“Duna”,
(Duna)
de David Lynch
(1984)

 

 

Eixo Temático

Apesar do capital ser capaz de desenvolver à exaustão a capacidade técnica de dominação da Natureza, através do desenvolvimento das forças produtivas, ele não é capaz de abolir seus próprios pressupostos sociais de desenvolvimento histórico, ou seja, a divisão hierárquica do trabalho e seus valores estranhados, baseado no Estado político, classe e estratificação social, poder político e expansão colonialista. Tais determinações sociais aparecem como elementos naturais que perduram no tempo-espaço. O capital não consegue se desprender de tais estruturas sociais estranhadas, imersas no passado, que continua, como tradição. Deste modo, sua sócio-reprodutibilidade mescla tempo passado e tempo presente, progresso técnico e relações sociais arcaicas, que se tornam pressupostos de seu próprio desenvolvimento sócio-metabólico. Enfim, a temporalidade do capital tende a ser regressiva e retroativa. O presente tende a repor o passado sob novas condições sócio-tecnicas, onde vicejam valores passadistas de poder e dominação de classe.
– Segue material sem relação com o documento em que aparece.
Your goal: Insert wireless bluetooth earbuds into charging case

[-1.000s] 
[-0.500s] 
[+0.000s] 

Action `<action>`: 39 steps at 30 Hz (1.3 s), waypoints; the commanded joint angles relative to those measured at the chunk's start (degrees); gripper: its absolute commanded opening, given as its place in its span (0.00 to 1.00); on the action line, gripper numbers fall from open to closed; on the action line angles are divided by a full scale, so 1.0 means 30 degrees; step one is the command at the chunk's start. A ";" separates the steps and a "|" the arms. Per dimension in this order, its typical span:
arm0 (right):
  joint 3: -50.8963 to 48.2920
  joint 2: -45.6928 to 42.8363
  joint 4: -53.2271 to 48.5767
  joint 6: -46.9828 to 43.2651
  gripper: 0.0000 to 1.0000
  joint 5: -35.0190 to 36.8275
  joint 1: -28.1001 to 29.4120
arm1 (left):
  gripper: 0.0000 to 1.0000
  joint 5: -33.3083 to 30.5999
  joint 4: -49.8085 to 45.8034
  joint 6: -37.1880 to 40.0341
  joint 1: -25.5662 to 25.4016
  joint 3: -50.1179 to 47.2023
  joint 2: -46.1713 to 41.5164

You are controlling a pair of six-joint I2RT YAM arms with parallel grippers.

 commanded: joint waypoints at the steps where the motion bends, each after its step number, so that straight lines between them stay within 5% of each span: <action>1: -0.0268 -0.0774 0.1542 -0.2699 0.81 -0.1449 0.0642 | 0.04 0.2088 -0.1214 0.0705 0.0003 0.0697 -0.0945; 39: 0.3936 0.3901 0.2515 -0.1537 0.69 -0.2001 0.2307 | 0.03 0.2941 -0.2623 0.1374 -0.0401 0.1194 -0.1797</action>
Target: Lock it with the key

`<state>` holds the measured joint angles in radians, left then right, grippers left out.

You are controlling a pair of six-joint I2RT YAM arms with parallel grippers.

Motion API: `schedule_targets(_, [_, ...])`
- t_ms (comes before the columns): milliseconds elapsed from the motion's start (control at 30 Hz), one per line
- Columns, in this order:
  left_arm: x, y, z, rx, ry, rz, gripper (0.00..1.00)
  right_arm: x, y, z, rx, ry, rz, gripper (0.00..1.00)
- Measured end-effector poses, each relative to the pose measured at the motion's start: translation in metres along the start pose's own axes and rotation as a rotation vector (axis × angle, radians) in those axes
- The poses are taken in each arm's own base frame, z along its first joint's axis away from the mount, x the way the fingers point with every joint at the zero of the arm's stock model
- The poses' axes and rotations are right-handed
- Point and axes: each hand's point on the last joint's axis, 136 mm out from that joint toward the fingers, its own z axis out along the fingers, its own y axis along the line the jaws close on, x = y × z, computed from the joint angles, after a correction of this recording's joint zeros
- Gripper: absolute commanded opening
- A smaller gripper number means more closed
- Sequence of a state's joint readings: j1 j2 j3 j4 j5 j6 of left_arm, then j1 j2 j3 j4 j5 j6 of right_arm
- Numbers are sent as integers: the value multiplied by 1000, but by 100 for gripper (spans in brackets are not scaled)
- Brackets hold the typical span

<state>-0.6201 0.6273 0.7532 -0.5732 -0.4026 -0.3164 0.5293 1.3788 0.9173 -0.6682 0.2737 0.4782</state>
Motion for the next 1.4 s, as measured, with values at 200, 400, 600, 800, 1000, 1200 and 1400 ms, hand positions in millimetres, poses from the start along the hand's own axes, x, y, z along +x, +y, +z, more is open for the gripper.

Temas-chave: tempo social e desenvolvimento capitalista; técnica e tecnologia; controle social, hierarquia e tecnologia;

Filmes relacionados: “Matrix”, dos Irmãos Wachowski; “Metropólis”, de Fritz Lang; “2001-Uma Odisséia no Espaço”, de Stanley Kubrick; “IA - Inteligência Artificial”, de Steven Spielberg; “Eu, Robô”, de Alex Proyas; “Guerra nas Estrelas”, de George Lucas..


Análise do Filme

O cinema de ficção-científica possui algumas características peculiares. Uma delas é a intertextualidade, isto é, a trama narrativa do filme Science Fiction (SF) mescla elementos de outros gêneros, tais como Comédia, Horror ou Policial. Foi o que conseguimos apreender em nossa análise de Gattaca – A Experiência Genética. Outra característica peculiar do SF cinema é a intertemporalidade, ou seja, a narrativa do filme SF tende a constituir um pastiche da temporalidade. Ocorre uma disjunção esquizofrênica da temporalidade. O tempo passado e tempo futuro se mesclam num puro tempo presente.

Aliás, o tempo futuro (e Duna se passa em 10.190 D.C ) é uma collage bizarra (ou melhor ainda, pastiche, como diria Frederic Jamenson) de elementos de culturas do passado. É o que podemos chamar de “canibalização aleatória de todos os estilos do passado” (expressão utilizada por Jameson para a arquitetura pós-moderna). O que observamos em Duna é uma narrativa que constrói sua temporalidade presente a partir da percepção vívida da diferença radical de temporalidades passadas.

Em Duna, linhagens aristocráticas (a Casa dos Atreides) convivem com nobres bárbaros (os degenerados Harkonnen) e nômades pré-históricos (os Freman). E mais ainda: o reino da heterogeneidade estilística atinge não apenas a construção de personagens, mas as próprias formas tecnológicas. Em Duna, o ecletismo técnico é expresso pela mescla de tecnologias modernas com técnicas mágicas pré-modernas das mais complexas. E aliás, no mundo de 10.190 D.C. assistimos ao “retorno do reprimido”, a presença marcante de técnicas mágicas da paranormalidade e de uma substância com poderes sobrenaturais, o “melange”, verdadeiro combustível do Império (a especiaria redime o homem da dimensão espacial, pois permite viagens interplanetárias). A “melange” possui propriedades geriátricas e provoca uma mudança visível no aspecto das pessoas que se viciam nela, os olhos ficam com uma única cor: azul. A “melange” é também a fonte de todo o poder do império. Pois é através do uso dela que os "navegadores da corporação" conseguem guiar-se nos interstícios do espaço entre as estrelas. O “melange”, extraído do planeta Arakis, conhecido como Duna, é a própria metáfora da abolição do espaço pelo tempo.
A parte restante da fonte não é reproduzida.